## Supplied information

....

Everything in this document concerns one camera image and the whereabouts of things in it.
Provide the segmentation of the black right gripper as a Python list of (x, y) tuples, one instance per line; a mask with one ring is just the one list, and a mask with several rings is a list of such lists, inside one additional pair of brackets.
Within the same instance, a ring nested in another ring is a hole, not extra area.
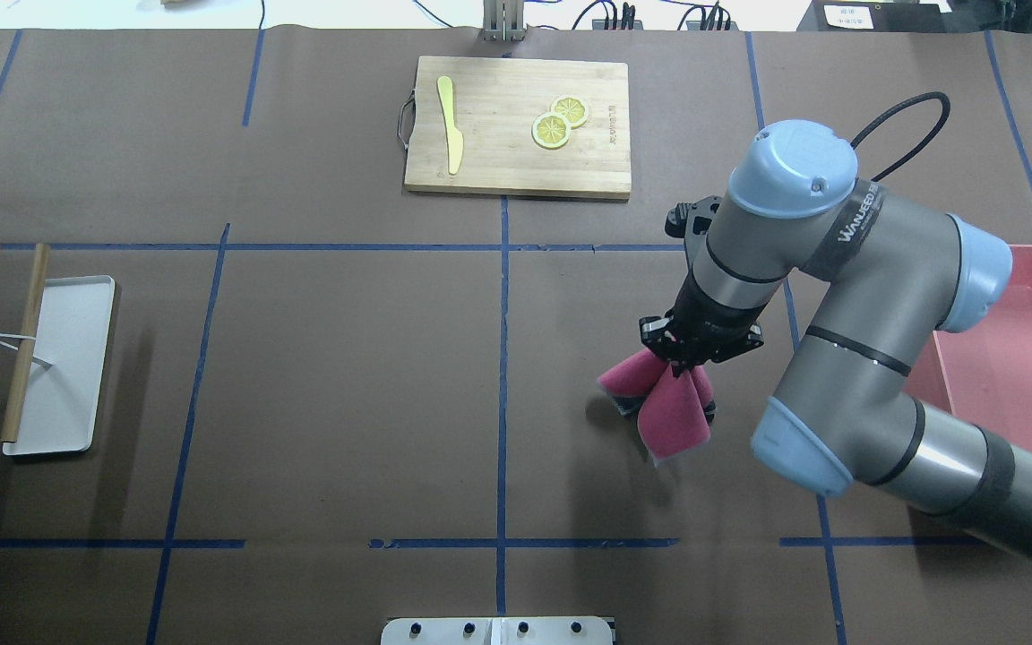
[(761, 326), (720, 327), (695, 322), (670, 310), (662, 317), (642, 317), (639, 334), (644, 348), (673, 367), (678, 376), (706, 363), (724, 363), (763, 346)]

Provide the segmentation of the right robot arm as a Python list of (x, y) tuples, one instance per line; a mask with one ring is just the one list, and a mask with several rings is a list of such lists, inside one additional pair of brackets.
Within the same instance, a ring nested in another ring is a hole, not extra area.
[(1032, 452), (904, 388), (935, 331), (982, 322), (1006, 290), (1006, 241), (857, 175), (810, 121), (763, 127), (699, 236), (675, 305), (641, 338), (675, 370), (743, 350), (793, 270), (826, 295), (751, 438), (767, 467), (818, 495), (853, 482), (1032, 560)]

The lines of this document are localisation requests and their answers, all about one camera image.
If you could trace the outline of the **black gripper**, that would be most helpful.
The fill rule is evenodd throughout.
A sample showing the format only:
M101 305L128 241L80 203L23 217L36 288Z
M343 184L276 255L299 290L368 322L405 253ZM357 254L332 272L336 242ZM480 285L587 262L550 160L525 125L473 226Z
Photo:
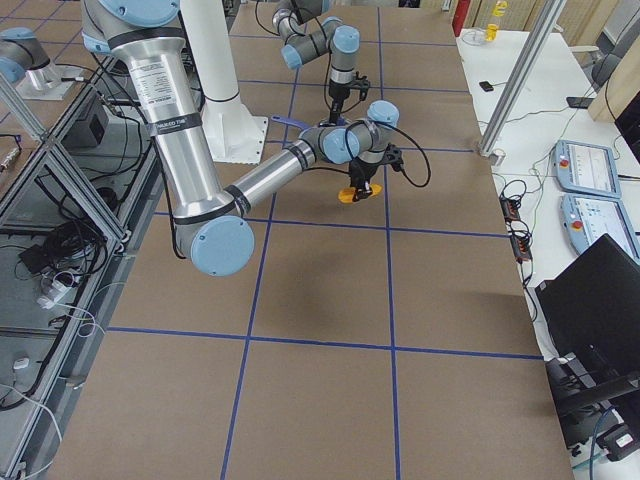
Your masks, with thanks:
M361 200L362 196L369 198L373 194L371 179L376 174L377 164L364 162L360 158L355 158L349 163L350 186L354 187L353 201Z
M341 111L345 100L350 96L350 87L348 84L330 83L328 89L331 98L331 111Z

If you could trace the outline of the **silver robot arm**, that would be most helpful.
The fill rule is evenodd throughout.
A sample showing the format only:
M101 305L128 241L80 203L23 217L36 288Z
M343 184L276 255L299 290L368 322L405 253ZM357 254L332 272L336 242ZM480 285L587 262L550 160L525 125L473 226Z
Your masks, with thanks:
M365 100L370 82L356 71L357 55L360 47L359 30L345 24L338 17L327 17L319 28L305 33L302 26L328 11L329 1L281 1L272 17L277 35L284 41L282 57L292 70L316 60L326 54L330 56L327 70L327 94L329 104L329 125L341 122L344 102L353 91L359 99Z
M86 48L122 61L175 201L179 251L201 272L239 271L254 250L251 208L318 161L349 168L355 198L391 149L398 108L372 103L348 125L303 125L299 137L262 158L267 119L253 116L237 84L218 1L85 1Z

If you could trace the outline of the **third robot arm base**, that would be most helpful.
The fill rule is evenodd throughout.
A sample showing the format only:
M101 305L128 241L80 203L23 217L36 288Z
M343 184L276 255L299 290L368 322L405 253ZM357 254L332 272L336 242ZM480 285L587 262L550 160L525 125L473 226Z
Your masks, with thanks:
M66 68L57 65L34 32L14 27L1 32L1 74L25 100L62 101L71 88Z

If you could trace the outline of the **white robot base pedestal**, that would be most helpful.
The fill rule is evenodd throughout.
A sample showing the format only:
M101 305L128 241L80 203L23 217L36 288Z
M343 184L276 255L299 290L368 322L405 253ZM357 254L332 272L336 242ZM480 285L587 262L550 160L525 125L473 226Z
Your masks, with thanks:
M180 13L205 97L201 116L213 159L258 164L268 119L252 115L241 99L222 3L185 0Z

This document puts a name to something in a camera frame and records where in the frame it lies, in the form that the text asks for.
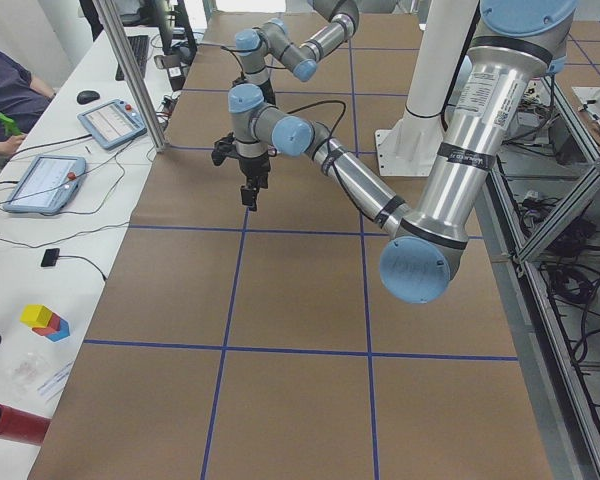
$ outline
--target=green object
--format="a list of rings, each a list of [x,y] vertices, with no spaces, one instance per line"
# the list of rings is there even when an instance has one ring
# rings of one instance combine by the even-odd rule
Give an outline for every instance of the green object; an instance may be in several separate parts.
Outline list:
[[[16,121],[13,118],[7,117],[4,113],[0,113],[0,123],[4,126],[5,135],[22,135],[18,125],[16,125]]]

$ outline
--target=stacked colored blocks
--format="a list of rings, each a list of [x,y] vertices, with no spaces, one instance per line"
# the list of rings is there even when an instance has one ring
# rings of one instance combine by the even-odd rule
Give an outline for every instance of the stacked colored blocks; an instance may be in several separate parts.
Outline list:
[[[69,324],[44,305],[27,305],[20,321],[40,336],[57,342],[69,336]]]

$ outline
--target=tablet device
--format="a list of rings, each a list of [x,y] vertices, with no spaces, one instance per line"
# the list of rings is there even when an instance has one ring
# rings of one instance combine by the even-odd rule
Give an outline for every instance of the tablet device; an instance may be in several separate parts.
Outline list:
[[[3,208],[10,213],[58,213],[80,186],[86,167],[82,157],[38,155]]]
[[[105,150],[147,131],[140,113],[123,100],[111,100],[78,115],[78,120]]]

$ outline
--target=white table
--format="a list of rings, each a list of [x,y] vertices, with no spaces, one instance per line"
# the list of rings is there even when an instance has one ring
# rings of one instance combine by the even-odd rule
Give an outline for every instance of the white table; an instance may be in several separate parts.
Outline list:
[[[136,27],[127,29],[127,34],[148,34],[153,38],[157,29]],[[157,53],[160,52],[154,49],[150,56]],[[126,83],[114,80],[116,66],[108,39],[103,34],[58,92],[22,148],[86,134],[76,115],[99,103],[120,98],[133,104]],[[147,63],[145,83],[155,107],[164,95],[171,94],[166,73],[157,70],[151,58]],[[96,90],[101,98],[88,105],[79,105],[76,95],[82,90]],[[88,169],[100,168],[86,176],[64,210],[91,212],[103,201],[104,204],[91,215],[43,217],[11,215],[0,210],[0,237],[35,246],[77,232],[123,224],[54,245],[60,248],[61,255],[86,257],[108,274],[126,231],[124,224],[129,220],[149,174],[154,156],[152,146],[147,135],[136,139],[118,156],[117,161],[122,167],[111,159],[117,149],[106,152],[93,139],[16,156],[1,172],[0,181],[20,179],[39,153],[85,157]],[[107,197],[123,168],[124,176]],[[9,187],[0,185],[0,201],[6,199]],[[41,268],[40,261],[46,248],[17,247],[0,241],[0,403],[51,417],[60,395],[44,399],[37,393],[37,387],[75,359],[104,281],[98,271],[83,260],[60,259],[53,268]],[[27,304],[46,305],[66,319],[71,328],[70,337],[53,343],[33,333],[19,321]],[[27,369],[29,377],[24,374]],[[35,446],[0,440],[0,480],[25,479],[38,450]]]

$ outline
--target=computer mouse
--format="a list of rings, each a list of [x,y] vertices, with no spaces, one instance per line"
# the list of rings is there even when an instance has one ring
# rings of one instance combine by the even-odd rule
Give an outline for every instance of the computer mouse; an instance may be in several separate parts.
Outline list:
[[[76,102],[80,105],[86,105],[100,98],[100,94],[95,90],[83,90],[76,97]]]

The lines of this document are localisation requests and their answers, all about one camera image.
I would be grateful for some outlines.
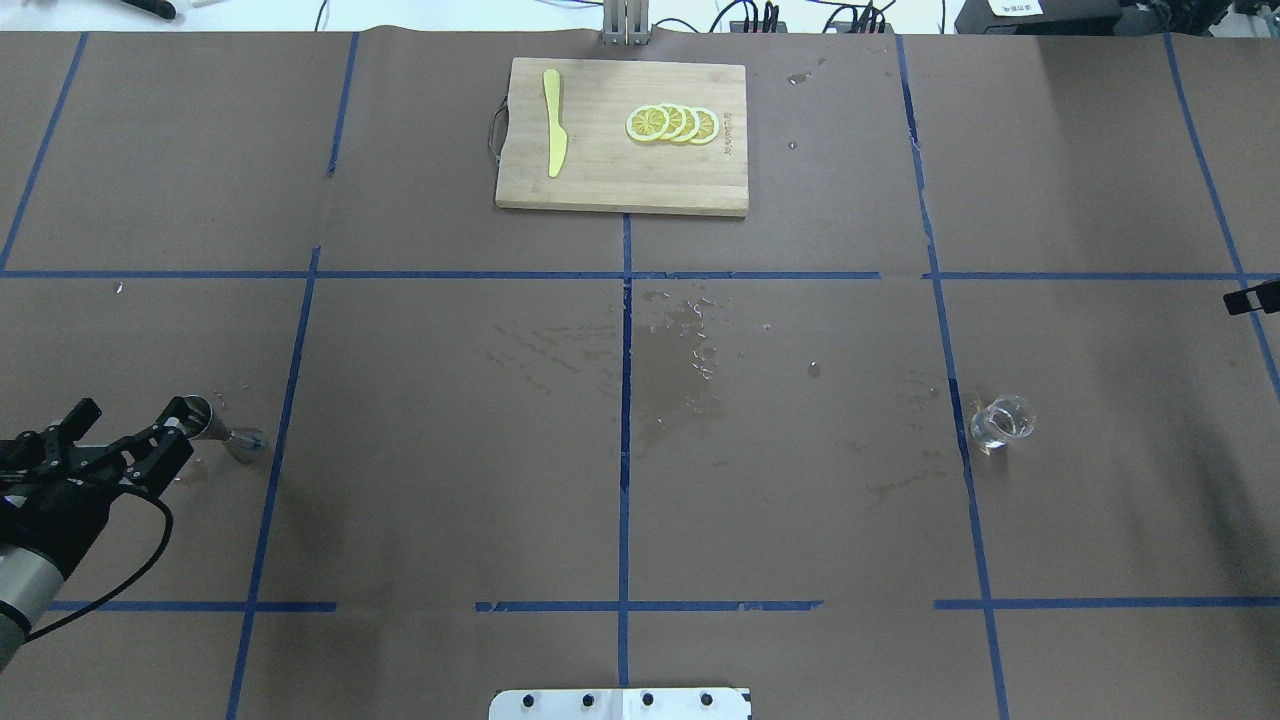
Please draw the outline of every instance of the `white metal plate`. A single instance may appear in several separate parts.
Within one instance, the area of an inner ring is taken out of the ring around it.
[[[750,697],[741,688],[504,691],[489,703],[489,720],[750,720]]]

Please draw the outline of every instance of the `white bracket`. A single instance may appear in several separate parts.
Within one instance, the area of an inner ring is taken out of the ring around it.
[[[649,45],[649,0],[604,0],[605,45]]]
[[[741,688],[506,691],[489,720],[751,720]]]

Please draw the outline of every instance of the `blue tape line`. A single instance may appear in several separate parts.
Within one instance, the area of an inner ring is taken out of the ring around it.
[[[929,218],[929,209],[924,202],[924,160],[920,154],[920,137],[915,123],[915,106],[911,102],[911,82],[906,65],[906,49],[902,45],[902,36],[895,36],[897,44],[897,65],[902,79],[902,105],[906,110],[906,126],[911,140],[911,163],[915,167],[915,191],[920,202],[920,222],[924,225],[924,234],[928,238],[929,274],[933,284],[933,304],[938,313],[938,328],[942,333],[942,355],[947,366],[947,386],[951,391],[951,415],[955,421],[956,446],[960,450],[960,460],[964,466],[965,491],[969,493],[969,529],[973,536],[973,555],[978,566],[978,587],[982,597],[991,598],[991,579],[987,574],[987,551],[982,539],[982,519],[978,514],[978,492],[973,483],[973,465],[969,460],[969,439],[965,432],[964,406],[960,402],[960,386],[956,382],[955,355],[951,348],[951,327],[947,323],[946,299],[942,293],[941,266],[938,263],[938,247],[933,233],[933,220]],[[1005,669],[1000,657],[1000,638],[996,634],[996,615],[986,612],[987,624],[987,652],[991,656],[991,673],[996,689],[996,707],[1001,720],[1009,720],[1009,698],[1005,693]]]
[[[324,270],[325,279],[493,279],[493,281],[618,281],[612,272],[539,270]]]
[[[55,600],[49,609],[55,612],[74,612],[88,601]],[[247,602],[234,601],[166,601],[166,600],[113,600],[95,612],[244,612]],[[256,612],[337,612],[337,602],[259,602]]]
[[[289,363],[289,379],[284,386],[280,427],[275,433],[275,454],[271,457],[271,474],[266,482],[266,500],[262,503],[262,521],[257,533],[257,548],[253,552],[253,571],[248,582],[248,601],[244,610],[244,623],[241,626],[239,650],[236,653],[236,671],[232,675],[230,700],[227,703],[227,720],[234,720],[236,712],[239,708],[241,688],[244,684],[248,646],[253,637],[255,605],[257,603],[257,591],[262,584],[262,566],[266,564],[266,543],[271,534],[271,519],[275,514],[275,493],[280,484],[280,466],[284,462],[284,441],[289,434],[289,421],[293,416],[293,396],[298,387],[298,369],[302,366],[302,346],[307,338],[307,322],[311,318],[311,299],[315,295],[319,266],[320,249],[316,247],[311,250],[311,266],[307,270],[307,286],[302,293],[298,331],[293,337],[293,359]]]
[[[938,273],[943,281],[1234,281],[1235,273]],[[933,279],[924,273],[922,279]]]
[[[878,281],[877,272],[742,272],[742,270],[643,270],[631,273],[639,281]]]
[[[36,178],[40,177],[40,168],[45,164],[45,154],[49,152],[49,142],[54,138],[54,129],[58,128],[58,120],[63,115],[63,106],[67,105],[67,95],[72,90],[72,81],[76,79],[76,70],[79,68],[81,58],[84,56],[86,42],[88,42],[88,33],[82,32],[79,42],[76,44],[76,54],[72,55],[72,64],[67,68],[67,77],[63,78],[63,88],[58,92],[58,101],[54,102],[54,111],[49,117],[49,124],[45,127],[45,137],[40,140],[40,149],[36,150],[36,160],[31,164],[31,173],[27,174],[27,186],[22,190],[18,209],[13,213],[13,222],[9,224],[9,236],[5,237],[4,250],[0,250],[0,270],[4,270],[9,265],[13,243],[18,240],[18,228],[22,225],[23,215],[27,214],[27,202],[31,201],[31,193],[36,190]]]
[[[342,126],[347,119],[347,99],[351,97],[351,76],[356,70],[356,49],[360,47],[360,33],[351,33],[351,47],[347,50],[347,74],[342,79],[342,99],[338,101],[338,122],[333,126],[333,149],[329,151],[332,176],[338,169],[338,147],[342,145]]]
[[[476,612],[618,612],[613,600],[535,600],[517,602],[477,602]],[[640,600],[626,603],[627,612],[809,612],[822,607],[820,600]]]
[[[14,279],[302,279],[306,270],[4,270]]]
[[[1183,88],[1183,74],[1178,69],[1178,54],[1174,53],[1174,36],[1167,31],[1165,32],[1165,55],[1169,58],[1169,72],[1174,78],[1174,88],[1178,91],[1178,104],[1183,108],[1183,120],[1187,122],[1187,135],[1192,138],[1192,149],[1196,150],[1196,160],[1199,163],[1201,174],[1204,176],[1204,187],[1208,188],[1208,197],[1213,202],[1213,214],[1217,217],[1217,227],[1222,231],[1222,242],[1226,243],[1226,252],[1231,256],[1231,266],[1235,268],[1236,279],[1240,283],[1240,290],[1249,287],[1249,275],[1244,272],[1244,264],[1240,263],[1240,254],[1235,247],[1235,238],[1231,236],[1231,227],[1226,222],[1226,213],[1222,210],[1222,201],[1217,195],[1217,186],[1213,183],[1213,173],[1208,169],[1208,160],[1204,158],[1204,149],[1199,141],[1199,133],[1196,132],[1196,120],[1192,119],[1192,109],[1187,102],[1187,92]],[[1271,354],[1271,343],[1267,341],[1267,333],[1262,328],[1262,320],[1258,319],[1256,314],[1249,315],[1249,322],[1253,324],[1253,334],[1258,341],[1258,347],[1262,348],[1262,361],[1267,366],[1267,375],[1271,378],[1271,389],[1275,392],[1276,400],[1280,400],[1280,372],[1276,372],[1276,361]]]
[[[631,215],[622,215],[622,266],[631,272]],[[630,684],[631,602],[631,278],[622,281],[622,409],[618,459],[618,687]]]
[[[1112,610],[1126,607],[1280,607],[1280,597],[1002,597],[938,600],[934,610]]]

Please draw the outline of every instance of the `black box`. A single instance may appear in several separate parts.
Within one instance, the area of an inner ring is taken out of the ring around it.
[[[997,5],[1023,5],[1021,0],[997,0]],[[1039,15],[1002,18],[987,0],[965,0],[956,15],[963,35],[1111,35],[1120,19],[1117,0],[1041,0]]]

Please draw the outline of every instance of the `metal cup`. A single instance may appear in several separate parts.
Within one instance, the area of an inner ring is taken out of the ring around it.
[[[198,395],[182,398],[191,409],[191,416],[179,423],[187,439],[216,439],[238,462],[248,465],[266,448],[266,437],[256,428],[228,428],[214,411],[214,406]]]

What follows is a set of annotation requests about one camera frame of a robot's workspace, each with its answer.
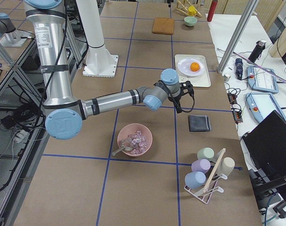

....

## What the task requires
Give again exactly the lines running from the beginning of the material above through the line that contains "Provide the segmentation of the right", and leave out every picture.

## Exercise answer
Everything in this document concerns one camera image and the whereabouts of things in it.
Provide the segmentation of the black right gripper as a Python list of (x, y) tuples, one instance per line; a mask with one ring is just the one list, and a mask with several rings is a list of such lists, inside one additional pair of brackets.
Within the same instance, a ring nested in another ring is a hole, not extra area.
[(761, 326), (720, 327), (695, 322), (670, 310), (662, 317), (642, 317), (639, 334), (644, 348), (673, 367), (678, 376), (706, 363), (724, 363), (763, 346)]

Provide the segmentation of the right robot arm as a Python list of (x, y) tuples, one instance per line; a mask with one ring is just the one list, and a mask with several rings is a list of such lists, inside one additional pair of brackets.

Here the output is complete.